▶ _Records from a data collection_
..........
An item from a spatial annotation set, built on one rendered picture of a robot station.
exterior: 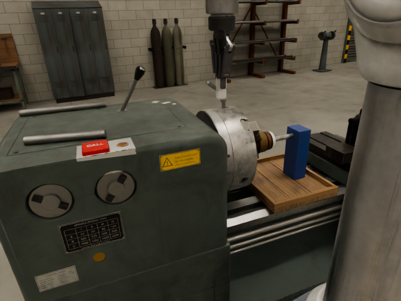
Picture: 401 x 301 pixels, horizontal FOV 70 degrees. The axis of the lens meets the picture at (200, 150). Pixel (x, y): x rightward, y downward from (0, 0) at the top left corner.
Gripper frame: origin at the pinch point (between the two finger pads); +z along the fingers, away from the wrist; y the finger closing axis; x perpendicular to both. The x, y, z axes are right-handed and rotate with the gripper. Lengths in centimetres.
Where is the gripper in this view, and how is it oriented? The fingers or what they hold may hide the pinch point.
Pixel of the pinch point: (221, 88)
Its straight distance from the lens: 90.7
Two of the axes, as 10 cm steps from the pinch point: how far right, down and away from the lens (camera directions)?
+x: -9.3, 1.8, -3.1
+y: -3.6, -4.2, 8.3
..........
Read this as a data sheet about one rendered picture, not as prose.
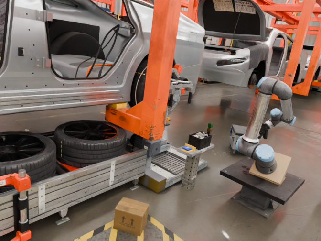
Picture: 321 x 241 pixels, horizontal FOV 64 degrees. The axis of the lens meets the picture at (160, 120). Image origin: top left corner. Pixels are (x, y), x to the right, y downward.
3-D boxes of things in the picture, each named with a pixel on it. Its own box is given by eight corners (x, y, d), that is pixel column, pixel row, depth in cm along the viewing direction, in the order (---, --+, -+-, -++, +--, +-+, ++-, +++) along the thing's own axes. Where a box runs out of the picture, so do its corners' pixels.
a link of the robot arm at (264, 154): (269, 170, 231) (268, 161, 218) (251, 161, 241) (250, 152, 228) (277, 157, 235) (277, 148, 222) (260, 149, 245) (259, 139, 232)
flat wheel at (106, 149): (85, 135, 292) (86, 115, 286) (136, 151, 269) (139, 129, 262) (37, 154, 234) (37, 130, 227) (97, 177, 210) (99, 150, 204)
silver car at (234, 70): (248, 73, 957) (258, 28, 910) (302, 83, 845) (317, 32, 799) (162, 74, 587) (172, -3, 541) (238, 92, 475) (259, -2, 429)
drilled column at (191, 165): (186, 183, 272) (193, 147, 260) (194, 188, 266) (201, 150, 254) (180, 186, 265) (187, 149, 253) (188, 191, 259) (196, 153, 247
..........
▶ _WHAT YOU ARE ASKED TO DO_
Among the lines of the preceding data, which ones hold the word "gripper"? List them.

▶ _RESULT_
Gripper frame: origin at the pinch point (between the two finger pads); +z along the fingers, away from the wrist; y the finger closing axis; x perpendicular to both. The x, y, z axes are right-handed and rotate with the gripper. Lengths in centimetres.
Where is the gripper in this view, and how is it oriented? The fingers or what they hold may hide the pinch point.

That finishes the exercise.